Part of what may confuse you is that NAD83 is actually a datum, and you can see it as part of the names for both geographic and projected coordinate systems. In ArcGIS's dialog they are grouped into folders. When I search for "North American 83" I get no results, so I'm not sure what options you would have been presented with to choose from. When you first see the dialog there should be two folders - one for Geographic Coordinate Systems and one for Projected Coordinate Systems. If you expand the GCS folder, and then the North America folder under that, you'll see the NAD83 that you want. Note there are several variants as well, such as CORS, which are updates/revisions to the original NAD83 definition. But you can ignore these unless you know you need to use one.
I would go back to your original tabular data and redo the conversion from CSV to points with the Add XY Event tool. In that tool, make sure you select the correct GCS system for the coordinates. Then export those layers to feature classes/shapefiles. At that point each of your four files (one and the three parts of two) should have the correctly defined coordinate system.
If you then add them one at a time to ArcGIS, whichever you add first will become the dataframe projection. All the ones after that will automatically be reprojected on-the-fly to that first CRS. Note that because you're changing datums you'll need to select a transformation as mkennedy mentions. This is separate from picking a CRS, though done via the same initial dialog box (look for the transformations button), and if you don't select a transformation at all or choose the wrong one, that can also result in a misalignment. If things don't line up at this stage, there is an error in which CRS you selected - either because something you selected was wrong or because what they're labeled as in the CSV is wrong.
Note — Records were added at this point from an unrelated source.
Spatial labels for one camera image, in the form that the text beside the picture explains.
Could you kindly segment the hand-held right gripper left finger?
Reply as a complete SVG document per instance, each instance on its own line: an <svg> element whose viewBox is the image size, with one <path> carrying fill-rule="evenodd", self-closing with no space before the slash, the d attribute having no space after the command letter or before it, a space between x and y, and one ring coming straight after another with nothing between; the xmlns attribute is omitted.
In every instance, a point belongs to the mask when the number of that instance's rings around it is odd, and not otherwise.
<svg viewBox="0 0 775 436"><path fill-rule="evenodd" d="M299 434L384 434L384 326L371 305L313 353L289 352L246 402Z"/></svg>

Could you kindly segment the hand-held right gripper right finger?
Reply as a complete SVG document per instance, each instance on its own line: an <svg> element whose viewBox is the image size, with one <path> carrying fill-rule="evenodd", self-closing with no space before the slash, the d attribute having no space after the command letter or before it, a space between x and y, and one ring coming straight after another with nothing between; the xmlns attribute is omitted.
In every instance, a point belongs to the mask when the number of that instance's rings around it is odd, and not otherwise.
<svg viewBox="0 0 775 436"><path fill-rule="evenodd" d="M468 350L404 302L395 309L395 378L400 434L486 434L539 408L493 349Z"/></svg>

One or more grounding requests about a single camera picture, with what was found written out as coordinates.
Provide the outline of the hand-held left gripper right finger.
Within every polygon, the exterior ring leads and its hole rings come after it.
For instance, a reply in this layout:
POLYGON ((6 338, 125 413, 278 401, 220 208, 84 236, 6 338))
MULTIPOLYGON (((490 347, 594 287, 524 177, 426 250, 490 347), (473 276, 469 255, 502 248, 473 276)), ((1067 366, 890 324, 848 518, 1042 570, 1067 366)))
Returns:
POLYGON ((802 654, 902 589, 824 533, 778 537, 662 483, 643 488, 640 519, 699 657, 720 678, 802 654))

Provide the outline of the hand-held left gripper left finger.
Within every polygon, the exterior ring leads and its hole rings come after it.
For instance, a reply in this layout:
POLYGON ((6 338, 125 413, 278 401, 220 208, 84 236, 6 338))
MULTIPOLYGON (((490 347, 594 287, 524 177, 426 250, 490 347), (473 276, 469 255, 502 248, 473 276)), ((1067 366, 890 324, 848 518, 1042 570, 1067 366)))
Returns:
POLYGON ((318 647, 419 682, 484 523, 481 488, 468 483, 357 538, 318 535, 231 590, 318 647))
If everything looks like it lines up correctly, you can then use the Project tool on the non-NAD83 layers to convert them to that CRS. Alternatively, if your dataframe is in NAD83 you can right-click on them and choose export, and in the dialog switch from the source CRS to the current dataframe CRS option. When that's done you should have all four feature classes/shapefiles in NAD 83 and you could merge them or add your xy coordinates for whatever.
Best Answer
The Define Projection tool updates the coordinate reference system metadata only. It doesn't change the coordinate values. The same thing occurs (metadata only) if you change the coordinate system via the data's property page in ArcCatalog.
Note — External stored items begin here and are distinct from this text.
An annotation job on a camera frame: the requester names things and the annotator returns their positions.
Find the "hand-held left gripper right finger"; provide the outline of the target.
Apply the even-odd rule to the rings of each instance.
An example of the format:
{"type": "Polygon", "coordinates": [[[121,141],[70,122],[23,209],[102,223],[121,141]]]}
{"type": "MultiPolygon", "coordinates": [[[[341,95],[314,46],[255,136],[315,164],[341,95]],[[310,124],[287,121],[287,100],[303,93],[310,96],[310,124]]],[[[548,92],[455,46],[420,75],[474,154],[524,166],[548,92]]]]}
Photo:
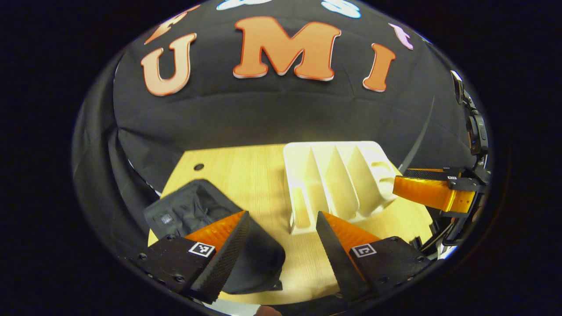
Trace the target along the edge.
{"type": "Polygon", "coordinates": [[[393,293],[432,264],[398,236],[379,238],[324,211],[317,215],[316,231],[347,303],[393,293]]]}

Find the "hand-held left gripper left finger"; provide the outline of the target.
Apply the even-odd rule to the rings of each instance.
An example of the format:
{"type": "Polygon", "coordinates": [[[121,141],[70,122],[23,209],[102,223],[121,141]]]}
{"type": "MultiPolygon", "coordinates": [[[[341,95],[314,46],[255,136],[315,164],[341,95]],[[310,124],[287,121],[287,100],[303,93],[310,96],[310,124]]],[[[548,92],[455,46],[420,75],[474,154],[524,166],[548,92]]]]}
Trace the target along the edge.
{"type": "Polygon", "coordinates": [[[227,282],[249,232],[249,214],[241,211],[188,236],[167,234],[129,262],[167,290],[211,304],[227,282]]]}
In 2), a geographic (datum) transformation is required because the source and target geographic coordinate reference systems are different: Bessel 1841 and WGS 1984. First Bessel 1841 isn't a true geodetic datum (and thus geographic coordinate reference system). Bessel 1841 is an ellipsoid. Someone didn't bother to define the GCS/datum at some point in this data's history. So, ArcGIS has no transformations for Bessel 1841. Looking at the data--it's worldwide, and there are no GCS that work for the world and are on Bessel 1841. I think my updated recommendation is just redefine the data as WGS 1984.
If you can make an educated guess as to its real GCS, you should use the Define Projection tool to update the information and then try projecting it again.
You could also modify the World_Cylindrical_Equal_Area definition to use Bessel 1841 as its GCS so no transformation is required.
Another possibility is to add the data to ArcMap, set the data frame to World_Cylindrical_Equal_Area (change its GCS or not), and export the data by right-clicking the layer and choosing data, export data. In that tool, set it to use the data frame's coordinate system.